FROM DATA TO HARVEST: A PCA-BASED FEATURE SELECTION APPROACH WITH K-NEAREST NEIGHBOR AND SUPPORT VECTOR REGRESSION FOR CROP YIELD PREDICTION

Bashir Ahmad; Asad Ullah; Malak Roman; Awrang Zaib; Toufeeq Ur Rehman

Authors

Bashir Ahmad
Asad Ullah
Malak Roman
Awrang Zaib
Toufeeq Ur Rehman

Keywords:

Machine Learning, Crop Yield Prediction, K-Nearest Neighbor, Support Vector Regression, Principal Component Analysis, Agriculture

Abstract

Crop yield prediction is a key component of modern agricultural management, as it provides reliable estimates that support farmers and agricultural planners in making decisions related to resource allocation, crop scheduling, and food production planning. Machine Learning (ML) and modern computational techniques are increasingly used to address major challenges in agriculture, including low productivity, climate variability, disease outbreaks, and inefficient resource use. These methods allow agricultural systems to process large amounts of data from soil records to satellite images and convert them into practical recommendations for farmers and planners. The expansion of agricultural datasets provides an opportunity to use machine learning for more reliable forecasting.
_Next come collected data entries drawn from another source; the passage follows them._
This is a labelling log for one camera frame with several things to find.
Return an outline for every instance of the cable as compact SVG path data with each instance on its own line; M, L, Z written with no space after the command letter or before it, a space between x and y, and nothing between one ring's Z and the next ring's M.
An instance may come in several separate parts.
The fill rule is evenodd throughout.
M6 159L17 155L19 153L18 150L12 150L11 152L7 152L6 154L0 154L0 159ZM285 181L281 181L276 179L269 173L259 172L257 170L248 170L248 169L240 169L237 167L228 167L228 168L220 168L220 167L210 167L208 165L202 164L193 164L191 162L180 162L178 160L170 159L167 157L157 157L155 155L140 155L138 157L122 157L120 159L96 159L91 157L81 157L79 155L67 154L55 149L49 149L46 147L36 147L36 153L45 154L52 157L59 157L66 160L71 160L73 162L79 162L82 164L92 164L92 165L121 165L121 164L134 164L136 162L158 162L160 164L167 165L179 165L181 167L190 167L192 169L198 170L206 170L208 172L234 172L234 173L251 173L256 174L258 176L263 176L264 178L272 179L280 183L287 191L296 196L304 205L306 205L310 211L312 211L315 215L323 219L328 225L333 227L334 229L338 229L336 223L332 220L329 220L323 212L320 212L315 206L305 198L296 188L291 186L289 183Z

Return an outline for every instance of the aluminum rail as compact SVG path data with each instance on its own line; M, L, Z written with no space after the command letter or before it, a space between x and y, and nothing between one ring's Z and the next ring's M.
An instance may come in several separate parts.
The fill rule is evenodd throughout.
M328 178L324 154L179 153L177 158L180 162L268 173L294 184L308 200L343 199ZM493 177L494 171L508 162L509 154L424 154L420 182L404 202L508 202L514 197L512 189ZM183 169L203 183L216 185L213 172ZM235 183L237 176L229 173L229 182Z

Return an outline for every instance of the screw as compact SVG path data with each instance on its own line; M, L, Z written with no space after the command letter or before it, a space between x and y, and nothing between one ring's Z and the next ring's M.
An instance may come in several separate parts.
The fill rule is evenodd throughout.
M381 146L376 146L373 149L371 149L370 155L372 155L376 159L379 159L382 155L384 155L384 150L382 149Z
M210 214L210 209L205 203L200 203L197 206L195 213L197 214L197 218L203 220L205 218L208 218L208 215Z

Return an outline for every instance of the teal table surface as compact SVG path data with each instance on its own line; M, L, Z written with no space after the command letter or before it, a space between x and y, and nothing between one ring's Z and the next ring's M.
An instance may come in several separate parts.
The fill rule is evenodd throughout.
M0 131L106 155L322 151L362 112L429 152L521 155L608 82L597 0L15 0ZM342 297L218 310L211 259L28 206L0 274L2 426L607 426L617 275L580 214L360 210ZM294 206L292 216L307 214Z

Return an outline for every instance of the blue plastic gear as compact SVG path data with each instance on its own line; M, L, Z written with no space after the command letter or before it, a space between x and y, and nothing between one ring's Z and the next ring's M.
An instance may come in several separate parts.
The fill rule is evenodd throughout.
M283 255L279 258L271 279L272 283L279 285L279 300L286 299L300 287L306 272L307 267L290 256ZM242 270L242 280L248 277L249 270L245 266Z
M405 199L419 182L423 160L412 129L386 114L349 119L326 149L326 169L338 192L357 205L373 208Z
This research evaluates and contrasts two Machine Learning approaches, K-Nearest Neighbors (KNN) and Support Vector Regression (SVR), in predicting crop yield after applying Principal Component Analysis (PCA) for data reduction. A comprehensive preprocessing pipeline was implemented clean, encode, standardize, and transform the data using PCA to remove redundancy while retaining 95% variance. Model assessment employed multiple statistical metrics including the coefficient of determination (R²), Mean Absolute Error (MAE), Mean Squared Error (MSE), Root Mean Squared Error (RMSE), and Explained Variance. Results indicate that SVR is more effective in capturing yield variation when used with PCA preprocessing. The study concludes that dimensionality reduction and proper preprocessing significantly enhance model robustness and prediction accuracy, providing a practical framework for applying machine learning in agricultural yield forecasting.